About this task =>
Copy out each line below containing "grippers".
━━━━
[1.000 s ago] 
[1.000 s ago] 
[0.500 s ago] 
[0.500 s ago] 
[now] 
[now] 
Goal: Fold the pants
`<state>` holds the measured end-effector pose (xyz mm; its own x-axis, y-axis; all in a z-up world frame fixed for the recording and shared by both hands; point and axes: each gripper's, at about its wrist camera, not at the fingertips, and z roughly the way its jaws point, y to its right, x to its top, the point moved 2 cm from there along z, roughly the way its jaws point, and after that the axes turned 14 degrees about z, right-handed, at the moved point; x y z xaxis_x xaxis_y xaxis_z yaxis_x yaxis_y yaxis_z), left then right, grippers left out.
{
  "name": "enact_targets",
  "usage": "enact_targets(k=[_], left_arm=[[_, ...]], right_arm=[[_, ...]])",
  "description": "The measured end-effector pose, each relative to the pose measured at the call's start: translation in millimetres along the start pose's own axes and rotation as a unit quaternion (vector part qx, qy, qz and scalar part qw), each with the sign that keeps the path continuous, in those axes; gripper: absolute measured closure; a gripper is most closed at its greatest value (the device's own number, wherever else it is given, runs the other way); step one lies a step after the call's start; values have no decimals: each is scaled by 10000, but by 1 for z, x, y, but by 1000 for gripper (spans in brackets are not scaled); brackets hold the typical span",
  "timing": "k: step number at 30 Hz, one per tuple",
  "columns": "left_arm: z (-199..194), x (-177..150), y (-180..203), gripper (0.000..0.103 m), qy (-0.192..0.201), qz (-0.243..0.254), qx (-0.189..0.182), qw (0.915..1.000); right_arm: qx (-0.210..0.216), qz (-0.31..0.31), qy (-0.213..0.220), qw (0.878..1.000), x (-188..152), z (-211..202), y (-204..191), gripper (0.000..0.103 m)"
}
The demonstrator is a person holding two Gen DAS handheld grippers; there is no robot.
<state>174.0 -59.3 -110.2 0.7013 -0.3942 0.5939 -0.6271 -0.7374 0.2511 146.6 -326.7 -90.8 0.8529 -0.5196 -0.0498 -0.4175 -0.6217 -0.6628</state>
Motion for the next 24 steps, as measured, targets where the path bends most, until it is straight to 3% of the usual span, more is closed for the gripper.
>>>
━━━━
Answer space =>
`<state>` holds the measured end-effector pose (xyz mm; its own x-axis, y-axis; all in a z-up world frame fixed for the recording and shared by both hands; point and axes: each gripper's, at about its wrist camera, not at the fingertips, and z roughly the way its jaws point, y to its right, x to its top, the point moved 2 cm from there along z, roughly the way its jaws point, and after that the axes turned 14 degrees about z, right-handed, at the moved point; x y z xaxis_x xaxis_y xaxis_z yaxis_x yaxis_y yaxis_z), left then right, grippers left out.
The demonstrator is a person holding two Gen DAS handheld grippers; there is no robot.

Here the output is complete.